At the time, domestic violence was largely deemed a private matter. Nicole’s death helped bring it out of the shadows.

“The family saw some of this stuff, but they didn’t have a name for it,” said Patti Giggans, a nonprofit director in Los Angeles who has worked on domestic violence since the 1970s, and spoke frequently on it during Simpson’s trial. “They were pretty helpless.”

Not long after Nicole died, then-Sen. Joe Biden invited Denise Brown to Washington to lobby support for the Violence Against Women Act. It passed that fall, helping to fund shelters, hotlines and other services ever since.

Nicole herself called a helpline five days before she was killed, as Simpson’s stalking intensified. They had been on and off since their 1992 divorce, but finally, at 35, she was looking to make a clean break.

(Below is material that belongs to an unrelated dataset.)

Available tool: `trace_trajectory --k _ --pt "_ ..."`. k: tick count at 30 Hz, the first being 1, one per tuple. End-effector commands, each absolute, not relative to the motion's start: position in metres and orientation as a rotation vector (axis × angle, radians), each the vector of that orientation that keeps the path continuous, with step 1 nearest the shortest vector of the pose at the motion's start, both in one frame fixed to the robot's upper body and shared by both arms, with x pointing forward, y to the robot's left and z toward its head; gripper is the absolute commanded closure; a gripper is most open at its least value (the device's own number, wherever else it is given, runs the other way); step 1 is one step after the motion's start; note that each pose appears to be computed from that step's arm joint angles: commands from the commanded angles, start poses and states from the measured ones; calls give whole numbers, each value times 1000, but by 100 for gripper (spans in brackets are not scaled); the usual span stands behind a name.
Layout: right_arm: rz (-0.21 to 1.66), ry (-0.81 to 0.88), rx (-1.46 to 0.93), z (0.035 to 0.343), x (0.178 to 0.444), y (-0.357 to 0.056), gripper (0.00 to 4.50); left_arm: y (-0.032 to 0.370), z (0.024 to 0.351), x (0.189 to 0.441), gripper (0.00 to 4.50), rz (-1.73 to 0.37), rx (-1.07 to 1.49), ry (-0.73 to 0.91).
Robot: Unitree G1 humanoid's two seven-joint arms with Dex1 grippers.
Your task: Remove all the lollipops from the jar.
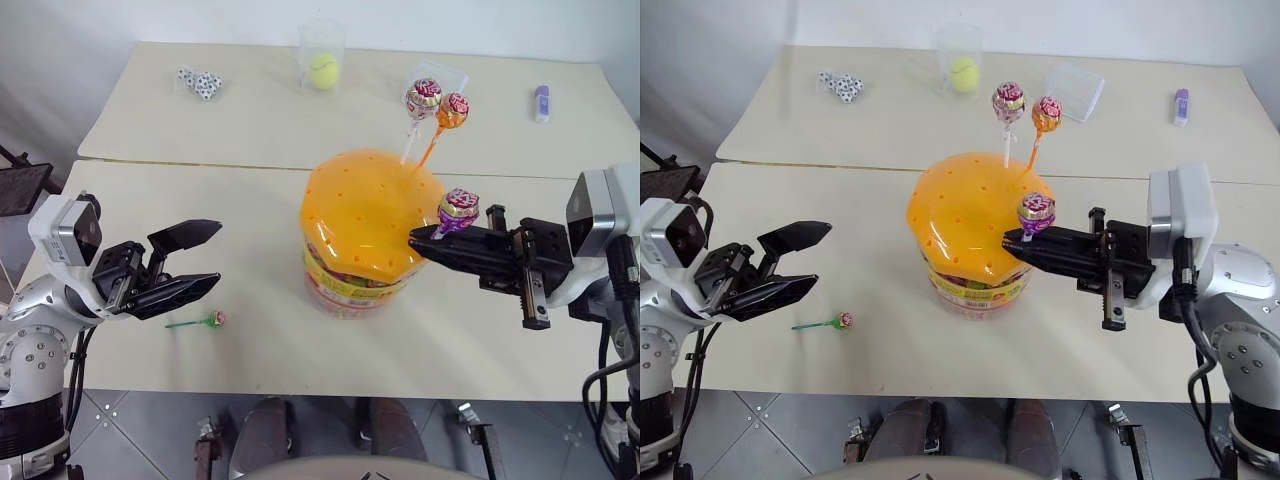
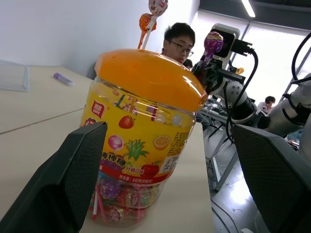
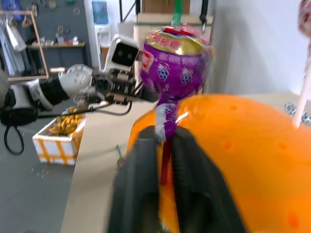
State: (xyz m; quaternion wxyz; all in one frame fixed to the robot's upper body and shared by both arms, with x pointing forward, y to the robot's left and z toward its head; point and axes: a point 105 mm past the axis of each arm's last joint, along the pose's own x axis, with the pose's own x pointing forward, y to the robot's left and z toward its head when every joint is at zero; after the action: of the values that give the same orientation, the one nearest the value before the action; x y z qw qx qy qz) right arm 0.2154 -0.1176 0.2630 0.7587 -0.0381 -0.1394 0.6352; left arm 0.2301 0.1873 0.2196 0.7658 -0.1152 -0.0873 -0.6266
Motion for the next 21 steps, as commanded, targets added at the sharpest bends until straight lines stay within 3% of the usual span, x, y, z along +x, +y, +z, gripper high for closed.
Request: trace_trajectory --k 1,6,10,13,17,21 --pt "1377 -373 -34 278 214 -119 444 184 231 226 17 -1393 -247 -256" --pt "1294 -466 148 317 215 -147 444 180 238 227 17 -1404 -246 -297" --pt "1043 -333 86 316 232 -199 444 173 241 229 17 -1407 -171 -319" --pt "717 70 -150 261 256 -264 444 168 240 228 17 -1436 -81 -305" --pt "446 490 -397 190 261 -328 444 164 240 230 17 -1448 -14 -321" --pt "397 615 -430 148 258 -351 444 160 241 227 17 -1481 31 -340"
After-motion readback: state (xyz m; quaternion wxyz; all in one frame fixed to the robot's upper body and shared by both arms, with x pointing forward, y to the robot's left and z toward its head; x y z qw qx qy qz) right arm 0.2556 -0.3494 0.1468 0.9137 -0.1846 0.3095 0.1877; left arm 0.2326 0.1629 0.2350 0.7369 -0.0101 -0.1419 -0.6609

“She was on the cusp of a new life,” said Moore, who found it difficult to realize how much Nicole had suffered in silence.

“This was a woman who couldn’t share the hell that she was going through with the people she loved. Not because she didn’t trust them, but because she wanted to protect them,” Moore said. “It must have been a very lonely experience for Nicole.”

Dale reported from Philadelphia. Associated Press journalist Brooke Lefferts contributed reporting from New York.